RF Combine allows combining XML files from multiple experiments into a single profile.
For example, this can be useful when performing CIRS-seq experiments, to combine into a single profile both the reactivity of A/C residues probed with DMS, and of G/U residues probed with CMCT.
Alternatively, RF Combine is able to combine into a single profile multiple replicates of the same probing experiment. In these cases, the resulting XML files may contain optional “-error” tags, in which the per-base standard deviation of the measure from each experiment is reported.
When combining datasets containing NaN values, only non-NaN positions in all experiments will be combined, while the others will be reported as NaNs as well.
There is no limit to the number of experiments that RF Combine can handle. It can be used both on individual XML files, or on whole XML folders generated by either RF Norm or RF ModCall.

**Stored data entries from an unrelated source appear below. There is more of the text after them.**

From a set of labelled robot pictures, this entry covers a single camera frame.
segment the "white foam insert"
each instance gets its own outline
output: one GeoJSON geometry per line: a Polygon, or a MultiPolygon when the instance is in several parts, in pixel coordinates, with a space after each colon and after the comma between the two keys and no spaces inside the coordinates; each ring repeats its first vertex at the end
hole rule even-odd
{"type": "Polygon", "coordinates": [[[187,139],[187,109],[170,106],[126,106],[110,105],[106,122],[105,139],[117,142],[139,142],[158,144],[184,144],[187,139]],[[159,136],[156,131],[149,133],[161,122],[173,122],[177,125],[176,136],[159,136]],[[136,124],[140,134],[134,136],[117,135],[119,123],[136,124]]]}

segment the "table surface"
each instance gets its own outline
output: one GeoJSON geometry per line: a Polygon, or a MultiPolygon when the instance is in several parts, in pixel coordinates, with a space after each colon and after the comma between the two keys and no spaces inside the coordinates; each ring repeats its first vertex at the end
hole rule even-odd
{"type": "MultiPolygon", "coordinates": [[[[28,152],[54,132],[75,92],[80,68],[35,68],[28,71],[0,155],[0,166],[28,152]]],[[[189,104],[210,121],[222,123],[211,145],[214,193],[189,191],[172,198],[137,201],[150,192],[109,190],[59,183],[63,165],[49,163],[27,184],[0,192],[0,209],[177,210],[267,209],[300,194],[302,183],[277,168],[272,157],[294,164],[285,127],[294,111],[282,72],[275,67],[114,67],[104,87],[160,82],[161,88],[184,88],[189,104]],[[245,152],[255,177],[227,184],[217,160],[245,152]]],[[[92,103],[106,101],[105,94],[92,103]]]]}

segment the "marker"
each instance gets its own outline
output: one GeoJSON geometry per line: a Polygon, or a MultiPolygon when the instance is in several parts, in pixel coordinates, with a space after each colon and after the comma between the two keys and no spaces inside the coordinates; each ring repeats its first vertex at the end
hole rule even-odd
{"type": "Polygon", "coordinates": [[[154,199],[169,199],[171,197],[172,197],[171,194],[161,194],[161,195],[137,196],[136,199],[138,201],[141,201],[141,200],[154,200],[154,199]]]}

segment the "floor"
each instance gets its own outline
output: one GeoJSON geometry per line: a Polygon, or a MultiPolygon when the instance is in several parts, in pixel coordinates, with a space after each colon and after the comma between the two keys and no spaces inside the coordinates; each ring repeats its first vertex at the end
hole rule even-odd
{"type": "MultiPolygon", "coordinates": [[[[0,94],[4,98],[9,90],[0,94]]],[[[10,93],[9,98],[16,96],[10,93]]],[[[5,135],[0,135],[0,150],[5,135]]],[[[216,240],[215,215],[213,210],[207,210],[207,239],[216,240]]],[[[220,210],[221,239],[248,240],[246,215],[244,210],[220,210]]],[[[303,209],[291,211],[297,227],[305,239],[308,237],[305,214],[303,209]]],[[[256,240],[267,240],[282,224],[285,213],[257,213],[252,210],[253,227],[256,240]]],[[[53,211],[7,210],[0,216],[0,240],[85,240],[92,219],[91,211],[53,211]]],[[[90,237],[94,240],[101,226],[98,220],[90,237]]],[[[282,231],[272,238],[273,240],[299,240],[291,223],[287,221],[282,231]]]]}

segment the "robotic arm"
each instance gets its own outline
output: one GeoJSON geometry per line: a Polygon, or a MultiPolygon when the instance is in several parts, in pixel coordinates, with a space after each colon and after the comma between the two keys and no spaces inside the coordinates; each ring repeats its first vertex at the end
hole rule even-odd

RF Combine further allows retaining only transcripts whose Pearson correlation coefficient exceeds a user-defined threshold.
Important
RF Combine does not allow combining RF Norm XML files generated using different scoring/normalization methods, since this will produce inconsistent data.
Note
In XML files generated using RF Combine, the combined
attribute of the transcript
tag is set to TRUE
.
Usage
To list the required parameters, simply type:
$ rf-combine -h
Parameter | Type | Description |
---|---|---|
-p or --processors | int | Number of processors (threads) to use (Default: 1) |
-o or --output-dir | string | Output directory for writing combined data in XML format (Default: combined/) |
-ow or --overwrite | Overwrites the output directory if already exists | |
-s or --stdev | When combining multiple replicates, an optional "-error" tag will be reported in the output XML files, containing the per-base standard deviation of the measure | |
-d or --decimals | int | Number of decimals for reporting reactivities (1-10, Default: 3) |
-m or --min-values | float | Minimum number of values to calculate correlation (Default: off) Note: if a value between 0 and 1 is provided, this is interpreted as a fraction of the transcript's length |
-c or --min-correlation | float | Minimum correlation to report a combined profile (-1<r<1, Default: off) Note: if more than two replicates are being combined, RF Combine requires this threshold to be satisfied all pairwise comparisons |
-S or --spearman | Uses Spearman instead of Pearson to calculate correlation | |
-l or --log-transform | Log transforms reactivity values before averaging |
Note
When --min-values
specified value is interpreted as a fraction of the transcript's length, only reactive bases (specified by the XML reactive
attribute; for additional details, please refer to the RF Norm documentation) are considered. For example, if a transcript containing 25% of each base has been modified with DMS (than only modifies A/C residues), setting --min-values
to 0.5 will cause RF Combine to skip the transcript if more than 50% of the A/C residues are NaNs.